In Egypt, and across the Arab world, newspapers and TV stations have been dominated by Obama coverage for much of the past week. “Cairo counts down to Obama,” wrote the respected Egyptian newspaper Al-Ahram in one lengthy op-ed.

Al-Arabiya, which scored a coup this January when it became the first international channel to be granted an interview with the newly inaugurated U.S. prexy, has been dedicating much of its grid to coverage of Obama’s visits to both Saudi Arabia and Egypt.

“It’s been really crazy in terms of logistics and accreditations,” said Al-Arabiya’s Azem. “Most of the people here are happy with the visit even if it does mean Cairo is going to be shut down on Thursday.”

Rival newscaster Al-Jazeera, which until now had been giving Obama uncharacteristically favorable coverage, brought out two of its big guns on the eve of his arrival in Cairo with the airing of tapes allegedly by Osama Bin Laden and Aymen Al-Zawahiri blasting the U.S. prexy.

Their messages, however, were out of step with the majority of Arabs.
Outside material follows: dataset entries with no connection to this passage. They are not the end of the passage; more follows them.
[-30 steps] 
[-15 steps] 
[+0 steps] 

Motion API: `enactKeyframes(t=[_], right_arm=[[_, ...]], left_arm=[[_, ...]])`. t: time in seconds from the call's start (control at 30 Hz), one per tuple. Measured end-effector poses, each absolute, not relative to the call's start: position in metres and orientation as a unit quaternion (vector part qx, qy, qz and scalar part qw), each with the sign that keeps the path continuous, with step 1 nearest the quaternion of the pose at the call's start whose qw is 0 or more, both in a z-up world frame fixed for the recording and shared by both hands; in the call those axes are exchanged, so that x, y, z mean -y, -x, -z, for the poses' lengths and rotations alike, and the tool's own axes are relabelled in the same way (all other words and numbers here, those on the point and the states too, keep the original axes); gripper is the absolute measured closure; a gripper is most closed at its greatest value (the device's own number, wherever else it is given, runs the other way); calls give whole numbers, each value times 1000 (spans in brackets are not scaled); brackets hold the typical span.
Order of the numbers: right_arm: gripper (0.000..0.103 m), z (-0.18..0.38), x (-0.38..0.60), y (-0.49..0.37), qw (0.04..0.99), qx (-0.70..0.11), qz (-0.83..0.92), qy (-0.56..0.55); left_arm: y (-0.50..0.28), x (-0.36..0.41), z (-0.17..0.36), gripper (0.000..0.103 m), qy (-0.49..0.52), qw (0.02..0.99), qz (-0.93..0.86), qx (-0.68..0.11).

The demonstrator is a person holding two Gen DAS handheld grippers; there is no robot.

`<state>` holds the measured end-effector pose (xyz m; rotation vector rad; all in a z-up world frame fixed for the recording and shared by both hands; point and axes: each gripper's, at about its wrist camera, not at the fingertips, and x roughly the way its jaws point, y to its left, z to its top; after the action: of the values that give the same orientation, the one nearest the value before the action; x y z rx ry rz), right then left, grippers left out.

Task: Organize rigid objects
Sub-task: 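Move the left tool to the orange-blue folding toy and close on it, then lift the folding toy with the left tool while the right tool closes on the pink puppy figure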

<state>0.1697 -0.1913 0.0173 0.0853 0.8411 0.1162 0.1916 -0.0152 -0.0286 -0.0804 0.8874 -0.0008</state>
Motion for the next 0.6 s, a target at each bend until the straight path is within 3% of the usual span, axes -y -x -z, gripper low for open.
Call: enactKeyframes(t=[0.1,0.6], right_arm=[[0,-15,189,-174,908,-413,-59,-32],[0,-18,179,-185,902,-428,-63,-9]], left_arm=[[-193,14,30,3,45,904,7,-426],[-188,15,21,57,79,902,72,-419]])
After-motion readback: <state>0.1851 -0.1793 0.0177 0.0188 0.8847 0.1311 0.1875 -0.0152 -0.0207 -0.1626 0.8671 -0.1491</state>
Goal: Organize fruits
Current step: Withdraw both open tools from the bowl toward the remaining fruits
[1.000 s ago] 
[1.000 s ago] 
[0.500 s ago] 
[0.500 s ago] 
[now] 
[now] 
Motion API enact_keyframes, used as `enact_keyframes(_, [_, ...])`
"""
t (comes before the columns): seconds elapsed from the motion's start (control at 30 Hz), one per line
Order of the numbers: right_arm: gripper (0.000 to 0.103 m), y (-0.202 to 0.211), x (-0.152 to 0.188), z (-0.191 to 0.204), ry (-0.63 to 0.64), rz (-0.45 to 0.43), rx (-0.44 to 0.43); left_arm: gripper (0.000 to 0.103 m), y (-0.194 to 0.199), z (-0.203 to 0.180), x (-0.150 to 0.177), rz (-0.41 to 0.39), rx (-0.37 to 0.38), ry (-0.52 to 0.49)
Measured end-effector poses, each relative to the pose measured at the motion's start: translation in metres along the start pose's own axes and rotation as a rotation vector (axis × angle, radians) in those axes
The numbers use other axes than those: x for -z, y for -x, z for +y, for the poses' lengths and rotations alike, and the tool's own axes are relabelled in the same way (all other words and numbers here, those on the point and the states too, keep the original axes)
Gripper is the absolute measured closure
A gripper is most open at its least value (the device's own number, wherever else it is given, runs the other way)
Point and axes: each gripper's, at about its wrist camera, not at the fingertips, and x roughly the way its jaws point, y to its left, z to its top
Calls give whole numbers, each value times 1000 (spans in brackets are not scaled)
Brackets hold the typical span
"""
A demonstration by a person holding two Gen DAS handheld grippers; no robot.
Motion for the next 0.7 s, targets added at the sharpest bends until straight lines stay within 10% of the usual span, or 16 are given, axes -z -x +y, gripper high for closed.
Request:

Popular Saudi-owned website Elaph conducted a poll showing that 79% of Saudis held a favorable view of Obama, while Egyptian journos were incredulously detailing the sight of Obama T-shirts being sold on the streets of Cairo.

A group of prominent Muslim clerics from Egypt’s Al-Azhar U. — one of the oldest and most established centers of learning in Islam — have even capitalized on the interest in Obama’s visit by announcing the launch of their own TV channel, Al-Azhari. The satcaster, which will formally begin airing this August in time for the Muslim holy month of Ramadan, will seek to espouse a moderate, tolerant message, as well as feature cartoons, Islamic soap operas and chatshows.

“In the age of Obama, we realized it was time to look at new ways to deliver our message,” said Sheik Khaled Al-Gindy, head of Al-Azhari’s board of directors.

If anything, managing local expectations may prove to be Obama’s biggest achievement, particularly given the region’s notoriously treacherous political landscape.

“People like Obama so far,” commented Abdelrahman Al-Rached. “Whether he can actually deliver is another matter.”